XTransfer, a Chinese cross-border financial and risk management services provider, announced Friday that it raised $138 million in Series D. The round lifts the fintech firm to unicorn status. A unicorn is an unlisted startup valued at $1 billion or more.
Why it matters: The capital signals investor confidence in services supporting small and medium-sized enterprises (SMEs).
- The funding round came as China’s cross-border trade bounces back in the post-pandemic period. China’s import and export volume surged 23.7% year on year in the first eight months of this year, according to data from China’s General Administration of Customs.
Details: US investment firm D1 Capital Partners led the current round with participation from existing investors.
- The proceeds will be used to upgrade XTransfer’s products, invest in big data and artificial intelligence, bolster the anti-money laundering (AML) risk management system, and recruit talent for overseas expansion, according to the company’s statement.
- “Cross-border e-commerce is growing by leaps and bounds due to policy support,” said Bill Deng, founder and chief executive of XTransfer.
- “For exporters, the latest round of overseas expansion has been a lot different from a few years earlier, marked by diverse sales channels and fragmented orders. Digitization is a major trend amid cut-throat market competition,” he added.
Context: Founded 2017, Xtransfer specializes in business-to-business (B2B) cross-border financial services. It serves a client base of approximately 150,000 SMEs, mostly in China.

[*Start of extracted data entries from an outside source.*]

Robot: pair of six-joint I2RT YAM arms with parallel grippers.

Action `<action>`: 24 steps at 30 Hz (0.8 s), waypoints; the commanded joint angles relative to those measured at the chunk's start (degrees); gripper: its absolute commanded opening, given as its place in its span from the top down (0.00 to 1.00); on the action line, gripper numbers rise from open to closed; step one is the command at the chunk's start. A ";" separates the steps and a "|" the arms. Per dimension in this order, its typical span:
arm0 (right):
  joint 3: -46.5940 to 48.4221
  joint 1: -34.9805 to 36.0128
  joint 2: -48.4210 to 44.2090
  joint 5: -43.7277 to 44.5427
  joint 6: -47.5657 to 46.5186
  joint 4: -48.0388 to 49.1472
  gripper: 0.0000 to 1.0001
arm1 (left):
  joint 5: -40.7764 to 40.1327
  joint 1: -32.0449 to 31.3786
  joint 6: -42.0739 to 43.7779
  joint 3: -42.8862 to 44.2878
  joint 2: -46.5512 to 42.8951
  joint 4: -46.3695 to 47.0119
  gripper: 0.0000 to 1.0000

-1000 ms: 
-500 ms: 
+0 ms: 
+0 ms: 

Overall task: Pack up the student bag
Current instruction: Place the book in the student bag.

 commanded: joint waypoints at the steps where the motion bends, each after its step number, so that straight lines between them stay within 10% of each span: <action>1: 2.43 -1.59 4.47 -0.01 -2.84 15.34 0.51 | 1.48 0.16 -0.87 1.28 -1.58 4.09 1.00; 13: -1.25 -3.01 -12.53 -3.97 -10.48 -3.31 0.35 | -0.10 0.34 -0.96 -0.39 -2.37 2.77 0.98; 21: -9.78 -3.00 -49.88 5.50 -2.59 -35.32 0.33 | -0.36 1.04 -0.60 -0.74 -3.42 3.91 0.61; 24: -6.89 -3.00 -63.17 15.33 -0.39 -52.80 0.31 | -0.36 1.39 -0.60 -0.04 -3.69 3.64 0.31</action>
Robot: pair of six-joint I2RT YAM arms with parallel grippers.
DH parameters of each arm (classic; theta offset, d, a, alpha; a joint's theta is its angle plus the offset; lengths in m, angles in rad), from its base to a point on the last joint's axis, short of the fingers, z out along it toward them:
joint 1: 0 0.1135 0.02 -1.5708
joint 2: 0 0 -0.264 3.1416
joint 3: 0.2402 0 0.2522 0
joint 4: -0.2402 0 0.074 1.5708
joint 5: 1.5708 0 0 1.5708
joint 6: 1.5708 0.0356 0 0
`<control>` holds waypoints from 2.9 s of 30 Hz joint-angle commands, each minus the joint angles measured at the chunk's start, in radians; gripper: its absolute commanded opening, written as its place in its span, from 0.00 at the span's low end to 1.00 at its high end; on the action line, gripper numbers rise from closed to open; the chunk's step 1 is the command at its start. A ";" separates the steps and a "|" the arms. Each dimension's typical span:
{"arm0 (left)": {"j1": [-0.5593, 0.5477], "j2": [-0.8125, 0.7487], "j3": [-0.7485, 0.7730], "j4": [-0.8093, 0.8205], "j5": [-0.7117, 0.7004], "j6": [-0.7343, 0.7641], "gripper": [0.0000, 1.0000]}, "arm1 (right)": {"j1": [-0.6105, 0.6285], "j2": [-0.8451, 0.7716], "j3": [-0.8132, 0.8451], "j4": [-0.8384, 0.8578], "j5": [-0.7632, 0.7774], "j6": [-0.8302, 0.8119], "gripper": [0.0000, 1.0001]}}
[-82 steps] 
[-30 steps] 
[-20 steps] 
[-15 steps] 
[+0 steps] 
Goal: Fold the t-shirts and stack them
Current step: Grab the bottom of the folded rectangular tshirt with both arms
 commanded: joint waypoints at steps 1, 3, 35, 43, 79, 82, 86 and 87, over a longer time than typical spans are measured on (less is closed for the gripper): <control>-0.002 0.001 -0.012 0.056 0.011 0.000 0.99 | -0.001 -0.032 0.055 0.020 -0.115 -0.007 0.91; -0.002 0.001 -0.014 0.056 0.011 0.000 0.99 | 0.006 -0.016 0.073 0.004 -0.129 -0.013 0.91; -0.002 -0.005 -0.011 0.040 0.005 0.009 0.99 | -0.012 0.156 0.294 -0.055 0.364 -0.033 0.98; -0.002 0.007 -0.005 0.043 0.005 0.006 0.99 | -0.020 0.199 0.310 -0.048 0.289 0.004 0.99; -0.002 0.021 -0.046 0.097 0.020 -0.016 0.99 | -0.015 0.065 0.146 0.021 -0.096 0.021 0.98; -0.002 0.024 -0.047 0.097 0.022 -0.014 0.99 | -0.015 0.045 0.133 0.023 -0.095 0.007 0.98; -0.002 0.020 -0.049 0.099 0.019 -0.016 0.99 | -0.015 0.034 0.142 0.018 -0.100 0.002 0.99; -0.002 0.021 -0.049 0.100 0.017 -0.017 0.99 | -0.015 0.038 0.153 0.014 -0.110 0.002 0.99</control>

- XTransfer generates revenue by collecting foreign exchange service fees from clients.
- The Shanghai-headquartered company didn’t disclose total funding but had raised $30 million at the time of the B round in 2019. That was followed by two undisclosed batches in the C round.
- Investors in previous rounds include Yunqi Partners, Gaorong Capital, 01 Capital, eWTP Capital, Telstra Ventures, MindWorks Capital, and Lavender Hill Capital Partners.